Foto: Marcelo Camargo/Agência Brasil
O governo federal anunciou, nesta quarta-feira (7), a construção do primeiro hospital público inteligente do Brasil, que será implantado na cidade de São Paulo. A iniciativa contará com recursos de um empréstimo de R$ 1,7 bilhão do Novo Banco de Desenvolvimento (NDB), instituição financeira do Brics. O anúncio foi feito durante cerimônia no Palácio do Planalto, com a presença do presidente Luiz Inácio Lula da Silva, do ministro da Saúde, Alexandre Padilha, e da presidenta do NDB, Dilma Rousseff.
De acordo com o Ministério da Saúde, a nova unidade será referência nacional e também modelo de assistência em saúde totalmente digital para os países que integram o bloco. O hospital atenderá pacientes da rede pública com medicina de alta precisão, apoiada por inteligência artificial e outras tecnologias emergentes. O projeto integra a criação da Rede Nacional de Hospitais e Serviços Inteligentes do SUS, que contará com 14 unidades de terapia intensiva (UTIs) automatizadas e interligadas em diferentes estados.
A proposta inclui ainda a modernização de hospitais de excelência do Sistema Único de Saúde (SUS). O hospital inteligente, que será vinculado à Universidade de São Paulo (USP), terá um setor de emergência com 250 leitos e capacidade para atender cerca de 200 mil pacientes por ano. A estrutura contará também com 350 leitos de UTI conectados às UTIs inteligentes e 25 salas cirúrgicas. A previsão é que a unidade fique pronta em um prazo de três a quatro anos.
Segundo o ministério, os serviços inteligentes de saúde utilizam infraestrutura digital para otimizar processos e melhorar os resultados clínicos. A expectativa é que o novo hospital consiga reduzir em mais de cinco vezes o tempo de espera por atendimento especializado em casos de urgência e emergência.
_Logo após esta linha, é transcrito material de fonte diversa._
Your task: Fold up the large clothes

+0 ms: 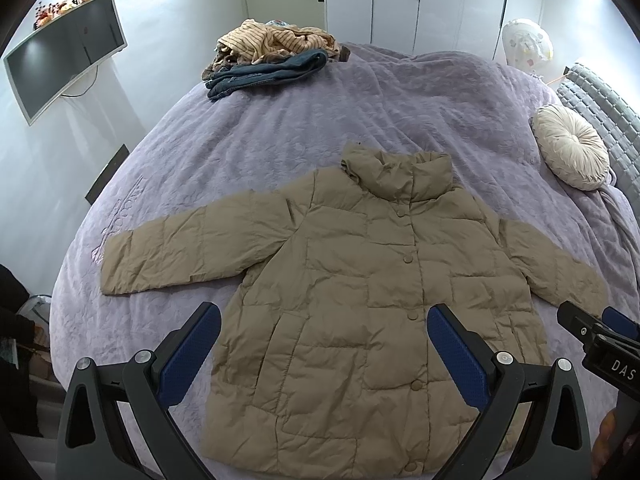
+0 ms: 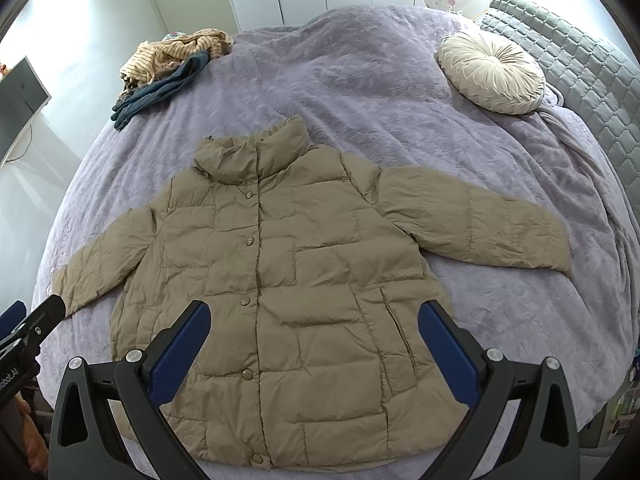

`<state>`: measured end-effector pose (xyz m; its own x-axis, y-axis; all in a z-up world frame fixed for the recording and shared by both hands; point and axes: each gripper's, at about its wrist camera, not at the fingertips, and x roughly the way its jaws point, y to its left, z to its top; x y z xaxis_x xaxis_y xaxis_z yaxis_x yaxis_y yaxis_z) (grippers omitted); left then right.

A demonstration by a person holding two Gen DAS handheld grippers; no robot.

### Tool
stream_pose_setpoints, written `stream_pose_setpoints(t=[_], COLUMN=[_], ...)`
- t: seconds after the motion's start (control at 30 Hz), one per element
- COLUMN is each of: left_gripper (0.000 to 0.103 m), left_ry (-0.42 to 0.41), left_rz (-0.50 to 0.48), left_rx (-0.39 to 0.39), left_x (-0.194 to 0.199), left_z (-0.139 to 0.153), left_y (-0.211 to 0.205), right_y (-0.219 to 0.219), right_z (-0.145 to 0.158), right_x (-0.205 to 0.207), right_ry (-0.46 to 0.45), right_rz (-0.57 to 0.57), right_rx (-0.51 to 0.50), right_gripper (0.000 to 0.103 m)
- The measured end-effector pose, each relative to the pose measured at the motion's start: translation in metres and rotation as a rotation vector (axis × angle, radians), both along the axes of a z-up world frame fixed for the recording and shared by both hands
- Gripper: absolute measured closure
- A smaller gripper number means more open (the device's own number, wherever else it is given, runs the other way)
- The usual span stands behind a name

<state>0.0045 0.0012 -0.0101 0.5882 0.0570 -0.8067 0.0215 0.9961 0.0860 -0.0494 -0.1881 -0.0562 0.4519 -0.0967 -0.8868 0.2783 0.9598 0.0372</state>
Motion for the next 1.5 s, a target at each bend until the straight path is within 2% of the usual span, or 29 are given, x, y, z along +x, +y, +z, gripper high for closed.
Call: stream_pose_setpoints(t=[0.2,0.37,0.63,0.97,1.1,1.33,1.5], left_gripper=[0.0,0.0,0.0,0.0,0.0,0.0,0.0], left_ry=[-0.017,0.03,0.026,0.113,0.184,0.156,0.178], left_rz=[-0.001,0.0,-0.001,0.002,0.005,0.001,0.006], left_rx=[-0.028,-0.04,-0.051,-0.066,-0.058,-0.132,-0.17], left_x=[0.0,0.002,0.002,0.006,0.008,0.012,0.019], left_z=[-0.001,-0.005,-0.006,-0.014,-0.016,-0.028,-0.051], left_y=[0.001,0.001,0.002,0.003,0.003,0.009,0.02], right_y=[0.003,0.004,0.005,0.007,0.004,0.001,0.007], right_z=[-0.002,-0.002,-0.004,-0.013,-0.02,-0.029,-0.047], right_x=[0.0,-0.001,0.0,0.007,0.009,0.017,0.023], right_ry=[0.001,0.004,0.008,0.028,0.051,0.1,0.137], right_rz=[0.001,0.001,0.001,-0.002,-0.008,-0.021,-0.014], right_rx=[0.0,0.001,0.002,0.014,0.031,0.076,0.106], right_gripper=[0.0,0.0,0.0,0.0,0.0,0.0,0.0])
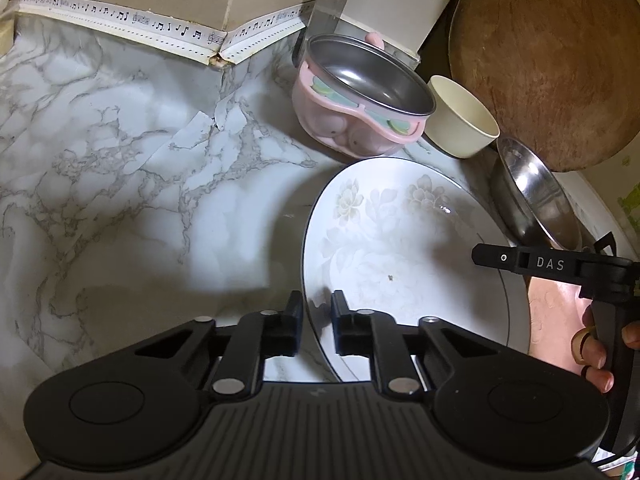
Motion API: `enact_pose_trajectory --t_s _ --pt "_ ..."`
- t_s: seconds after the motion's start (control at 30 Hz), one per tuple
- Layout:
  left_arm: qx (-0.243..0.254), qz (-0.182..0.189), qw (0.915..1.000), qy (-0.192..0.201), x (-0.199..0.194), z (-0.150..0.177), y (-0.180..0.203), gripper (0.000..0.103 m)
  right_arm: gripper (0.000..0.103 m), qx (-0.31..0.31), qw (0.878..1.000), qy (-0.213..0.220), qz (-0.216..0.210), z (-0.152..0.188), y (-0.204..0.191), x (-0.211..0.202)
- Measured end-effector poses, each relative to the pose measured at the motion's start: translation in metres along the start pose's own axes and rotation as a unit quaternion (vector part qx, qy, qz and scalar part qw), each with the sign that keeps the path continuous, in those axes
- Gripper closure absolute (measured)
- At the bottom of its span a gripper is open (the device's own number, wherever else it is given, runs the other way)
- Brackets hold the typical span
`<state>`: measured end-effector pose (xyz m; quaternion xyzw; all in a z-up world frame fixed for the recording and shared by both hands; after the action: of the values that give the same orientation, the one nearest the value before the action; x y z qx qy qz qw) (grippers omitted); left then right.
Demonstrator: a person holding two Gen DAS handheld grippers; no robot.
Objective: Organize plates and bowls
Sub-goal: 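Carry the floral plate to the open counter corner and lower it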
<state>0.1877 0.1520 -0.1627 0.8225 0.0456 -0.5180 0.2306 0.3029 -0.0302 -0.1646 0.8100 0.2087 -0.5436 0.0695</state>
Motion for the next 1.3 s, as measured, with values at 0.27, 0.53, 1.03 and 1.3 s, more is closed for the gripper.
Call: enact_pose_trajectory --t_s 0.27,0.53,1.03,1.3 --pt "-0.006 -0.016 0.9998 0.007 -0.01 0.004 -0.016 0.091 0.077 -0.008 1.0 -0.001 -0.008 0.008 -0.012 -0.002" --pt "-0.032 -0.036 0.9986 0.019 -0.03 0.008 -0.058 0.09 0.079 -0.034 0.999 -0.005 -0.026 0.014 -0.054 0.001" --pt "-0.096 -0.094 0.9889 0.063 -0.079 0.007 -0.143 0.091 0.081 -0.09 0.994 -0.007 -0.068 0.01 -0.157 0.016" --pt "-0.125 -0.109 0.9838 0.068 -0.089 0.016 -0.174 0.091 0.081 -0.123 0.989 -0.015 -0.079 0.013 -0.199 0.027"
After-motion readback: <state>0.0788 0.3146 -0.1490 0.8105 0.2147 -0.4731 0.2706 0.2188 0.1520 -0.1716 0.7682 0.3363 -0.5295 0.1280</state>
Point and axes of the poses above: each gripper's, at about its wrist camera, not at the fingertips, and x roughly the way its jaws point, y to its right, z to its underside, the point moved 8 cm from there along x, roughly the way its jaws point, and after that the axes turned 9 degrees about -y, right-handed, at the moved point
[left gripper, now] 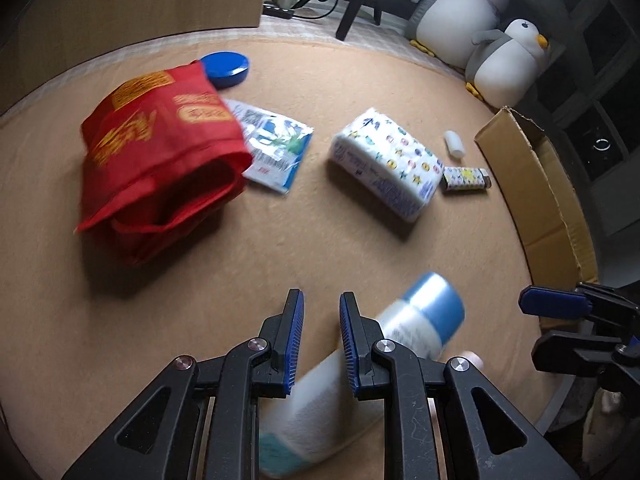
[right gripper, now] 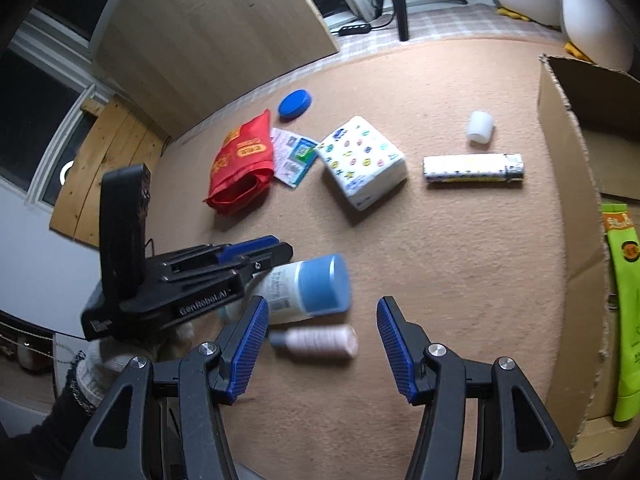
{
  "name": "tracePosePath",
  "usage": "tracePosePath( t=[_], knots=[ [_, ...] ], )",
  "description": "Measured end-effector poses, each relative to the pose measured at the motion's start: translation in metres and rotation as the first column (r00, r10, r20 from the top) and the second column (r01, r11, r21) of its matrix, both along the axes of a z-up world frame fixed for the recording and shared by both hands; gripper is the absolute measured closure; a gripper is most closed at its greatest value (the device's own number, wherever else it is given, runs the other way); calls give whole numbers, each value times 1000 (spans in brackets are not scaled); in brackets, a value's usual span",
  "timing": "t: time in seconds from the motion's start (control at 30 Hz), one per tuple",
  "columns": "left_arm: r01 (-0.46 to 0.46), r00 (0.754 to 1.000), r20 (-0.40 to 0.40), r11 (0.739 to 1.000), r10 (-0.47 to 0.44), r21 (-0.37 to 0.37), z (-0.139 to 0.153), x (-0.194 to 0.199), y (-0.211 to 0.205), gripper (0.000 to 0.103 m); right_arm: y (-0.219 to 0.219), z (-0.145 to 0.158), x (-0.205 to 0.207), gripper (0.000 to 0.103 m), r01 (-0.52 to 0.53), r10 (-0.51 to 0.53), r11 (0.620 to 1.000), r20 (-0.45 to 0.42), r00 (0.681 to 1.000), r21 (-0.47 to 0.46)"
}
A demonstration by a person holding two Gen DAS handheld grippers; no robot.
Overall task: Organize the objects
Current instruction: 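Move the right tool to the white-and-blue lotion bottle and grasp it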
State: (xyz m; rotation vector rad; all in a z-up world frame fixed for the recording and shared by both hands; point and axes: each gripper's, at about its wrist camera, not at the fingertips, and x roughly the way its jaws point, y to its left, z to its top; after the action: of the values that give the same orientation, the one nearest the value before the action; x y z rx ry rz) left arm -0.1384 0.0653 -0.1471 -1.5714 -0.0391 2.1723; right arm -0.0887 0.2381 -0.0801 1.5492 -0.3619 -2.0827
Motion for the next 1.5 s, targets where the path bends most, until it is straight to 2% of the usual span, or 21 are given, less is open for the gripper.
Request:
tracePosePath(
  t=[0.2,0.6,0.7,1.0,1.2,1.5],
  knots=[
    [-28,1000,14,999,27,32,3,13,-21,83,-20,0,15,50,-58,58,998,17,998,-21],
    [-17,998,68,988,6,153,12,44,-35,83,-25,-30,7,50,13,-2,996,132,991,-84],
    [-10,997,75,983,-4,185,19,50,-32,75,-29,-36,2,50,16,0,995,159,987,-103],
    [44,995,79,986,-57,163,18,56,-16,67,-34,-46,-7,50,46,-20,991,202,979,-128],
    [79,991,91,985,-94,153,15,59,-12,67,-38,-47,-10,50,47,-19,991,210,978,-129],
    [52,989,129,980,-78,193,11,60,-15,60,-47,-49,-9,51,14,7,995,201,980,-99]
  ],
)
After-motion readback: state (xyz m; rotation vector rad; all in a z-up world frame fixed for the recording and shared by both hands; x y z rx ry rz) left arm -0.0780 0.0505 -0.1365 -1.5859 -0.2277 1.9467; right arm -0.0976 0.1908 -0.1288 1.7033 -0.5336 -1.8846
Durante a cerimônia, também foi anunciada a modernização de unidades do SUS ligadas à Universidade Federal de São Paulo (Unifesp), a construção do novo Hospital Oncológico da Baixada Fluminense, a modernização do Hospital do Grupo Hospital Conceição, no Rio Grande do Sul, do Instituto do Cérebro, no Rio de Janeiro, além de hospitais federais do Rio de Janeiro, incluindo os vinculados à Universidade Federal do Rio de Janeiro (UFRJ) e à Universidade Federal do Estado do Rio de Janeiro (Unirio). Para a reestruturação dos hospitais federais fluminenses, o investimento previsto é de R$ 1,2 bilhão.
O presidente Lula destacou que o hospital inteligente contribuirá para fortalecer a imagem positiva do SUS, especialmente após o papel do sistema público durante a pandemia de covid-19. “O SUS era tratado de forma muito pejorativa, só se mostrava desgraça, miséria e morte. E a pandemia mostrou a importância do sistema público”, afirmou.
Lula ressaltou ainda que a incorporação de novas tecnologias deve beneficiar principalmente a população mais vulnerável. “O povo mais humilde não pode ser invisível. É para ele que a gente governa e é em função dele que precisamos melhorar as coisas”, disse.
O ministro da Saúde, Alexandre Padilha, afirmou que o projeto representa um salto tecnológico para o SUS. “Há um grande esforço de modernização para oferecer gratuitamente à população o mesmo padrão dos principais hospitais privados do país. Este contrato vai além, trazendo para o Brasil tecnologias que nem os maiores hospitais privados oferecem hoje”, declarou.
A presidenta do NDB, Dilma Rousseff, destacou que o prazo para pagamento do empréstimo será de 30 anos e ressaltou a parceria com China e Índia no projeto. “Esse contrato vai muito além do investimento em infraestrutura hospitalar. Ele integra o compromisso do banco com o desenvolvimento, que hoje passa, necessariamente, pelo acesso à tecnologia”, afirmou.